The US Food and Drug Administration last week announced a “historic rule” that gives it the right to regulate e-cigarettes — which vaporize nicotine — as it does tobacco products. Nearly all e-cigarettes will now have to go through an approval process, with sales to young people prohibited, and health warnings included on packaging and advertisements.

Sylvia Burwell, the US Secretary of Health and Human Services, noted that e-cigarette use is shooting up among young people in the United States, “creating a new generation of Americans who are at risk of addiction”, even as cigarette smoking continues to decline.

Some states are already ahead of federal law — earlier this month, California defined e-cigarettes as tobacco products, with all that that entails. The European Union is also set to take a tougher stance. An EU-wide directive that comes into force this year on tobacco products will control nicotine content.

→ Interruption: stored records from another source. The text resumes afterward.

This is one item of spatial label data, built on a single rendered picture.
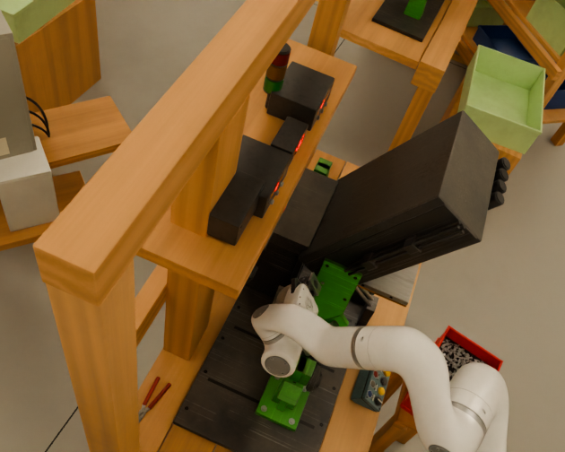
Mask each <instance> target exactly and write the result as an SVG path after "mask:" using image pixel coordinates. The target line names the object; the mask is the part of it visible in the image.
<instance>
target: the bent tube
mask: <svg viewBox="0 0 565 452"><path fill-rule="evenodd" d="M308 282H309V286H307V287H308V289H309V290H310V291H313V292H314V293H315V294H316V296H318V295H319V293H320V291H321V288H322V286H321V285H320V283H319V281H318V279H317V277H316V275H315V273H314V272H313V273H311V275H310V277H309V280H308ZM290 287H291V284H290V285H288V286H286V287H284V288H283V289H282V290H281V291H280V292H279V294H278V296H277V299H276V304H281V303H284V299H285V296H286V293H287V291H288V290H289V288H290Z"/></svg>
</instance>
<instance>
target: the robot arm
mask: <svg viewBox="0 0 565 452"><path fill-rule="evenodd" d="M308 280H309V276H303V277H302V278H301V279H300V281H299V280H298V279H297V278H293V279H291V287H290V288H289V290H288V291H287V293H286V296H285V299H284V303H281V304H268V305H264V306H262V307H260V308H258V309H257V310H256V311H255V312H254V313H253V315H252V317H251V323H252V326H253V327H254V329H255V331H256V333H257V334H258V335H259V337H260V338H261V340H262V341H263V343H264V346H265V350H264V353H263V355H262V358H261V363H262V366H263V368H264V369H265V370H266V371H267V372H268V373H269V374H271V375H273V376H275V377H278V378H286V377H289V376H290V375H292V374H293V372H294V371H295V369H296V367H297V364H298V361H299V358H300V354H301V351H302V348H304V349H305V350H306V351H307V352H308V353H309V354H310V355H311V356H312V357H313V358H315V359H316V360H317V361H318V362H320V363H321V364H323V365H326V366H328V367H333V368H345V369H365V370H380V371H392V372H394V373H397V374H398V375H400V376H401V377H402V379H403V380H404V383H405V384H406V387H407V390H408V393H409V397H410V401H411V406H412V409H413V418H414V422H415V426H416V429H417V432H418V434H419V437H420V439H421V441H422V444H423V446H425V448H426V449H427V450H428V452H507V434H508V423H509V393H508V389H507V386H506V383H505V380H504V378H503V377H502V376H501V374H500V373H499V372H498V371H497V370H496V369H494V368H493V367H491V366H489V365H487V364H484V363H480V362H472V363H468V364H466V365H464V366H462V367H461V368H460V369H459V370H458V371H457V372H456V374H455V375H454V377H453V378H452V379H451V381H450V382H449V373H448V365H447V362H446V360H445V357H444V355H443V353H442V352H441V350H440V349H439V347H438V346H437V345H436V344H435V343H434V342H432V340H431V339H430V338H429V337H428V336H427V335H425V334H424V333H422V332H421V331H419V330H417V329H415V328H412V327H409V326H331V325H330V324H328V323H327V322H326V321H325V320H324V319H323V318H321V317H319V316H318V315H317V314H318V307H317V304H316V302H315V297H314V296H315V295H316V294H315V293H314V292H313V291H310V290H309V289H308V287H307V286H309V282H308Z"/></svg>
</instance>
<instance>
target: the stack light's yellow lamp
mask: <svg viewBox="0 0 565 452"><path fill-rule="evenodd" d="M286 70H287V66H285V67H283V68H278V67H275V66H272V65H270V66H269V67H268V69H267V70H266V74H265V75H266V77H267V78H268V79H269V80H270V81H272V82H277V83H278V82H281V81H283V80H284V77H285V74H286Z"/></svg>
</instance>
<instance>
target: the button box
mask: <svg viewBox="0 0 565 452"><path fill-rule="evenodd" d="M374 371H376V372H377V373H378V377H377V378H375V376H374ZM389 377H390V376H389ZM389 377H386V376H385V375H384V371H380V370H365V369H360V372H359V375H358V377H357V380H356V383H355V386H354V389H353V392H352V397H351V399H352V400H353V402H354V403H356V404H359V405H361V406H363V407H366V408H368V409H370V410H371V411H373V412H380V409H381V405H382V404H381V405H376V402H375V399H376V397H377V396H379V397H381V399H382V403H383V399H384V396H385V394H384V395H380V394H379V393H378V389H379V388H380V387H383V388H384V389H385V393H386V389H387V384H386V385H385V386H383V385H382V383H381V379H382V378H386V379H387V383H388V380H389ZM372 380H373V381H374V382H375V386H374V387H372V386H371V381H372ZM369 391H371V393H372V397H369V396H368V392H369Z"/></svg>
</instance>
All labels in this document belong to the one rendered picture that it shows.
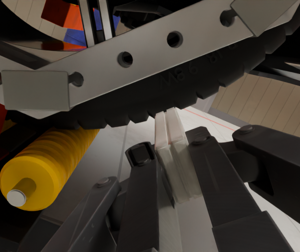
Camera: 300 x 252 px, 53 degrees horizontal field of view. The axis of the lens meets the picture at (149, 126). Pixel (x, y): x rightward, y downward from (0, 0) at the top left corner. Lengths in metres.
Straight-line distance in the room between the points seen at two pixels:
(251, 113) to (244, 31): 4.99
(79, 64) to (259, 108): 5.05
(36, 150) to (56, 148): 0.03
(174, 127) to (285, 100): 5.27
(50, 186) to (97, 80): 0.11
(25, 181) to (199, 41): 0.20
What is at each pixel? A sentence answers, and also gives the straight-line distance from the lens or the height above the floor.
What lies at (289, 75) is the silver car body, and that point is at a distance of 2.04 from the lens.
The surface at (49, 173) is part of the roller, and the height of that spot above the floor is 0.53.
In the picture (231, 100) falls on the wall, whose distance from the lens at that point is 5.09.
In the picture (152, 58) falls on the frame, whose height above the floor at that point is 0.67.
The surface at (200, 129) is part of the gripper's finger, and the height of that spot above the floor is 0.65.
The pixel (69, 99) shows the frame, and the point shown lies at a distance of 0.27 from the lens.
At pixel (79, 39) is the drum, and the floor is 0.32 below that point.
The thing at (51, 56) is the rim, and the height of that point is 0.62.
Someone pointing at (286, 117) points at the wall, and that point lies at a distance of 5.49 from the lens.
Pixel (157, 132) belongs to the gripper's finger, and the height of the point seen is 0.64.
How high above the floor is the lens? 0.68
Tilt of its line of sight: 15 degrees down
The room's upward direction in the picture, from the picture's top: 24 degrees clockwise
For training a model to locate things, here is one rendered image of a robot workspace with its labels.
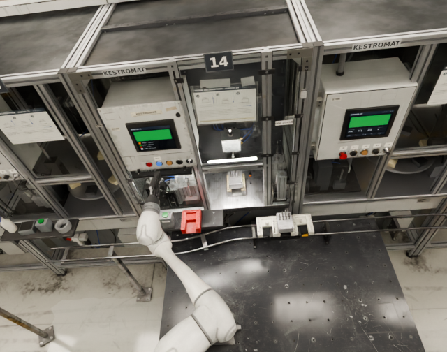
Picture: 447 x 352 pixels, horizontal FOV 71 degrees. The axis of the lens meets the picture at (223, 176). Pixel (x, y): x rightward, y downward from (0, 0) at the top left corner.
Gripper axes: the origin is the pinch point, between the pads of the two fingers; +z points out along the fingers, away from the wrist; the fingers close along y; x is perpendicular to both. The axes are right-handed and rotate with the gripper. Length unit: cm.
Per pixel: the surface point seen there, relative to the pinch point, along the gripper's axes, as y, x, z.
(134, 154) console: 8.7, 12.2, 10.6
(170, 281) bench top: -74, 6, -29
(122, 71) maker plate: 59, 2, 12
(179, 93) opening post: 44, -21, 13
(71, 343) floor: -143, 103, -48
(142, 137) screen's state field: 22.5, 3.2, 8.3
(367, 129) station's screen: 15, -113, 8
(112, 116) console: 35.3, 15.2, 10.6
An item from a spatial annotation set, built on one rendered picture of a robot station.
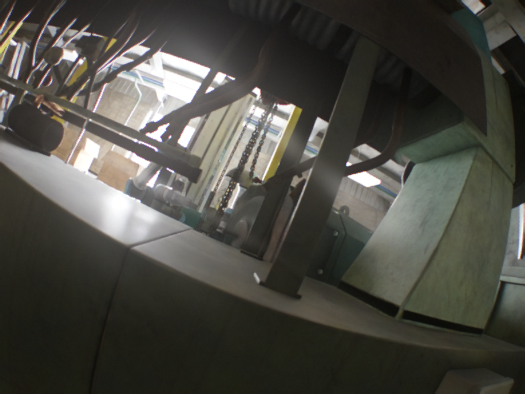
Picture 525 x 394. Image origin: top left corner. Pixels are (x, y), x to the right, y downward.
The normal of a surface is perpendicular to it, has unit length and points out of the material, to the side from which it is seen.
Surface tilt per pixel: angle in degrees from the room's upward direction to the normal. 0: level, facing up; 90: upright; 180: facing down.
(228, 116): 90
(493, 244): 90
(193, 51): 90
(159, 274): 90
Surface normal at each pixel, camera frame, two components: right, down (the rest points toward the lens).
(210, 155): 0.42, 0.04
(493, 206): 0.16, -0.09
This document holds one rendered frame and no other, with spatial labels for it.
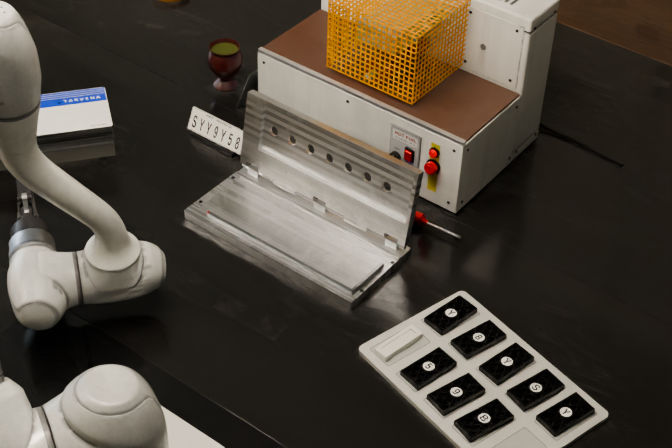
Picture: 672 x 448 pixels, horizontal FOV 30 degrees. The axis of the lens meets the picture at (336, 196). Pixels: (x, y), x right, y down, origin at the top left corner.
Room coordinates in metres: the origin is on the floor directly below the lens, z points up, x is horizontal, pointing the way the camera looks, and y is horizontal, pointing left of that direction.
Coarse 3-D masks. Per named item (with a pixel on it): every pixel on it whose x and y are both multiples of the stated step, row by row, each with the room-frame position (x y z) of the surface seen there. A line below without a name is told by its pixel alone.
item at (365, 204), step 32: (256, 96) 2.16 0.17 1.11; (256, 128) 2.14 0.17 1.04; (288, 128) 2.11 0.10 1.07; (320, 128) 2.06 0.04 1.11; (256, 160) 2.13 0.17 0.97; (288, 160) 2.10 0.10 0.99; (320, 160) 2.05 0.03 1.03; (352, 160) 2.01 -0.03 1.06; (384, 160) 1.96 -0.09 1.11; (320, 192) 2.02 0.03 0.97; (352, 192) 2.00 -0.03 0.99; (384, 192) 1.96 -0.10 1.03; (416, 192) 1.91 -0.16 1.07; (352, 224) 1.97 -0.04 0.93; (384, 224) 1.93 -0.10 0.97
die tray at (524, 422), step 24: (480, 312) 1.74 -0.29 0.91; (384, 336) 1.67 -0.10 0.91; (432, 336) 1.67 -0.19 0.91; (456, 336) 1.68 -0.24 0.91; (408, 360) 1.61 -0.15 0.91; (456, 360) 1.61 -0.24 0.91; (480, 360) 1.62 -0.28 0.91; (408, 384) 1.55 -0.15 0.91; (432, 384) 1.55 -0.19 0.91; (504, 384) 1.56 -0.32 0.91; (432, 408) 1.50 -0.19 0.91; (600, 408) 1.51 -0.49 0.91; (456, 432) 1.44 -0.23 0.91; (504, 432) 1.45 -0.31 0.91; (528, 432) 1.45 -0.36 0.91; (576, 432) 1.45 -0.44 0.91
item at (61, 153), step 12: (72, 132) 2.19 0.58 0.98; (84, 132) 2.19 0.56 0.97; (96, 132) 2.20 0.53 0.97; (108, 132) 2.21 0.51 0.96; (48, 144) 2.17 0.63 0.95; (60, 144) 2.18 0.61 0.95; (72, 144) 2.19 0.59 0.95; (84, 144) 2.19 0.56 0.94; (96, 144) 2.20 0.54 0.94; (108, 144) 2.21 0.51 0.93; (48, 156) 2.17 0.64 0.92; (60, 156) 2.18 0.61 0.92; (72, 156) 2.18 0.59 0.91; (84, 156) 2.19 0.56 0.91; (96, 156) 2.20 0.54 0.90; (0, 168) 2.14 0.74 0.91
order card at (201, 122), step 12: (192, 108) 2.32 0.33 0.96; (192, 120) 2.31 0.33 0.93; (204, 120) 2.29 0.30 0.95; (216, 120) 2.28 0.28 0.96; (204, 132) 2.28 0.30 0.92; (216, 132) 2.26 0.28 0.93; (228, 132) 2.25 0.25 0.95; (240, 132) 2.24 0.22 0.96; (228, 144) 2.24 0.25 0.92; (240, 144) 2.22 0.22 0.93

These ‘vaping’ devices have split researchers. Some see a route to end the tobacco scourge. Conventional medicine provides few escapes from nicotine addiction, and the speed at which smokers embrace electronic systems seems to be a blessing. If the world’s smokers switched from burning to vaping, that figure of six million deaths would fall.

But other scientists see problems. They fear that electronic devices subvert the message that smoking is bad, and offer people a nicotine fix in places where cigarettes have long been excluded. They fear a new age of nicotine, and that the six-million figure will rise.

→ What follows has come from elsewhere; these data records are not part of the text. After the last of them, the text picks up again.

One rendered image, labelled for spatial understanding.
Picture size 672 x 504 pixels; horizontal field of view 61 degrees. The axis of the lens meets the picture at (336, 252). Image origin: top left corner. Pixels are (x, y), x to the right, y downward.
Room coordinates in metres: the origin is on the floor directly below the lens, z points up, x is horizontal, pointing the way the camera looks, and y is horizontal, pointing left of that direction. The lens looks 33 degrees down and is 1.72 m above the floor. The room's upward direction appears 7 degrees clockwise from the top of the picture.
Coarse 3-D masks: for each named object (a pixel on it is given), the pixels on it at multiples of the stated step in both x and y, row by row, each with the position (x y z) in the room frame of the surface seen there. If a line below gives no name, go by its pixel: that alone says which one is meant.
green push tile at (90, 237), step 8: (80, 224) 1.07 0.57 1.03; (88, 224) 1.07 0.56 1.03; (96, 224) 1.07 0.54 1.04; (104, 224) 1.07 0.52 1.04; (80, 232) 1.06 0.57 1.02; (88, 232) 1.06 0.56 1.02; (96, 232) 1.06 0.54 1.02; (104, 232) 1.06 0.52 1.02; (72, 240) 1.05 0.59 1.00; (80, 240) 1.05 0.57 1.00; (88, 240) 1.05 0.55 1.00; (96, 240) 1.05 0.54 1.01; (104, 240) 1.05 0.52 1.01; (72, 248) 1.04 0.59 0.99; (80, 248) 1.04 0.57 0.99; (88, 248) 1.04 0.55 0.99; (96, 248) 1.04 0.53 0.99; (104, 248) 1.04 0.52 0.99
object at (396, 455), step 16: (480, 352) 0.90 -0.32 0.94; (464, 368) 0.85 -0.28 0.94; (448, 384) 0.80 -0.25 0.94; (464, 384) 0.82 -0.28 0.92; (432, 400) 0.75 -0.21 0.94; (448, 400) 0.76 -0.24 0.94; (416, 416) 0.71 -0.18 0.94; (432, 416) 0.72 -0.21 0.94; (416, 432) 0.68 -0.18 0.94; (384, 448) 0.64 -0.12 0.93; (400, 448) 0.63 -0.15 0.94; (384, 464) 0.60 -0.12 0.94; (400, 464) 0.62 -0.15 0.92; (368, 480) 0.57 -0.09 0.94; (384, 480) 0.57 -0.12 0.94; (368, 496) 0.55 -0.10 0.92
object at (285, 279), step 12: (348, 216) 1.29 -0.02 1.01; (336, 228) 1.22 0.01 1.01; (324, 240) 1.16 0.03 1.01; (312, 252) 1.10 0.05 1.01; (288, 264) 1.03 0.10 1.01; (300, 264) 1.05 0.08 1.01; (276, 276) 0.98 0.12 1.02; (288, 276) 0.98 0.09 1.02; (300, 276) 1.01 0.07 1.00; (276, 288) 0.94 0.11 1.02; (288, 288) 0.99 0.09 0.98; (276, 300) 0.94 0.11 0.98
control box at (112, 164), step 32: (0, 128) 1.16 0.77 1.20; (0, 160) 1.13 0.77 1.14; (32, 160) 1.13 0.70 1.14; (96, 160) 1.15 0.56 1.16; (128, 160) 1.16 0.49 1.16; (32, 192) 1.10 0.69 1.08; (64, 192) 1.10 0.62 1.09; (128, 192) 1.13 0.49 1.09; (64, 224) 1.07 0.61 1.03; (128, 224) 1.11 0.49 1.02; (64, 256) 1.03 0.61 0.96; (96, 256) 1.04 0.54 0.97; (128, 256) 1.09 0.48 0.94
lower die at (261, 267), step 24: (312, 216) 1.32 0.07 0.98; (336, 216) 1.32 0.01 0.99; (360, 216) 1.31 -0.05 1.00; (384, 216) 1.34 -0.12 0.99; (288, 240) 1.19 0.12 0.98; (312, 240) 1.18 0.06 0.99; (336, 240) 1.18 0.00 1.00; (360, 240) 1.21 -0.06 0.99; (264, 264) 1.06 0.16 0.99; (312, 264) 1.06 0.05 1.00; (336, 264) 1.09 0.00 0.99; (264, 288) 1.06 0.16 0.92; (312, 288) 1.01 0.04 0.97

This difference of opinion has spilled messily over into the research arena. Published studies are ruthlessly spun or picked apart by opposing sides. Sometimes the fight happens even before publication, with journalists sent quotes under embargo that critique claims and conclusions before they are publicly available.

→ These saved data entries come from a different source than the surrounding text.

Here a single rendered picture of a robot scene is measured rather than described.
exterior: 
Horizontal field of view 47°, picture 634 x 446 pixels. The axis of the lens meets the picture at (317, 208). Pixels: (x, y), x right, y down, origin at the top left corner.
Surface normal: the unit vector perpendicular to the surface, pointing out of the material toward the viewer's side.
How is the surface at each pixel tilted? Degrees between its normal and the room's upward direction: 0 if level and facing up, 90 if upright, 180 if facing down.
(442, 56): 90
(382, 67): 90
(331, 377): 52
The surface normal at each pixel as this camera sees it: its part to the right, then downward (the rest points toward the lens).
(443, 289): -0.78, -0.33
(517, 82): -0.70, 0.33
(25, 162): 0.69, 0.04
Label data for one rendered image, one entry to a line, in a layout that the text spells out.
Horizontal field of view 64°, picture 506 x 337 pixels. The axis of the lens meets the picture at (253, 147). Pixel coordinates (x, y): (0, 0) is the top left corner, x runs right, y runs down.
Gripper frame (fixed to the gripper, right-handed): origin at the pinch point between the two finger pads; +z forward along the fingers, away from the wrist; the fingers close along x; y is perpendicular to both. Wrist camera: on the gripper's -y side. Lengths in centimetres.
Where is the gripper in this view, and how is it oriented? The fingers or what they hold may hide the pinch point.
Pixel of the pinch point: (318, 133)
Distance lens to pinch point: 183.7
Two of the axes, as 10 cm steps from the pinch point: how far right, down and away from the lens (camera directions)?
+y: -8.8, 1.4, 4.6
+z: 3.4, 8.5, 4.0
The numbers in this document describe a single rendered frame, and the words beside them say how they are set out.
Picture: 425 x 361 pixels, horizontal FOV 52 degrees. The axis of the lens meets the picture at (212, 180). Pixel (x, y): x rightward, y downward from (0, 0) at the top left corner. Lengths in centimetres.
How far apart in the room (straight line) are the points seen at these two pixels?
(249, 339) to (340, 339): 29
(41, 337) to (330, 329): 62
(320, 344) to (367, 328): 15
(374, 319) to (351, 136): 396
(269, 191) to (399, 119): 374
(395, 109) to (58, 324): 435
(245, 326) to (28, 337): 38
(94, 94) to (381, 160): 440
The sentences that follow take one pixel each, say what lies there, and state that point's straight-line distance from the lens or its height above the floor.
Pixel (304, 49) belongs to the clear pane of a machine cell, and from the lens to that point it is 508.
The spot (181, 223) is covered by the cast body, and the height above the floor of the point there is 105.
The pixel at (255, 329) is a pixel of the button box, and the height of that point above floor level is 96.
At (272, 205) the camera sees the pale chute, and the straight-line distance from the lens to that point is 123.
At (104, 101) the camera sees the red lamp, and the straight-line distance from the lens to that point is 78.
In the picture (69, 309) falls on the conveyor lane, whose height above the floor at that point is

Both sides are acting in good faith, but their arguments and increasingly entrenched positions frequently generate more heat than light. To progress, researchers on both sides must establish what evidence should be gathered to answer the central question: how can e-cigarette use and regulation lead to the largest possible reduction in deaths from tobacco? As part of this process, they should identify key data that, if forthcoming, would change their current view.

There is good reason for researchers to come together on this, and quickly. Conventional tobacco firms are grabbing an increasingly large share of the e-cigarette market. This should concern everyone — and focus minds. Few industries have historically been quite so willing to dissemble, and to market products with so few benefits and so many harms.

Researchers should remain focused on the enemy that needs to be fought — the horrific harm caused by tobacco. Disputes are part of science. They must be conducted in the open, and no researcher — and no piece of research — can be immune from criticism. But the tobacco-science community must find a way forward. It is not hyperbole to say that millions of lives are at stake. Six million of them are, every year.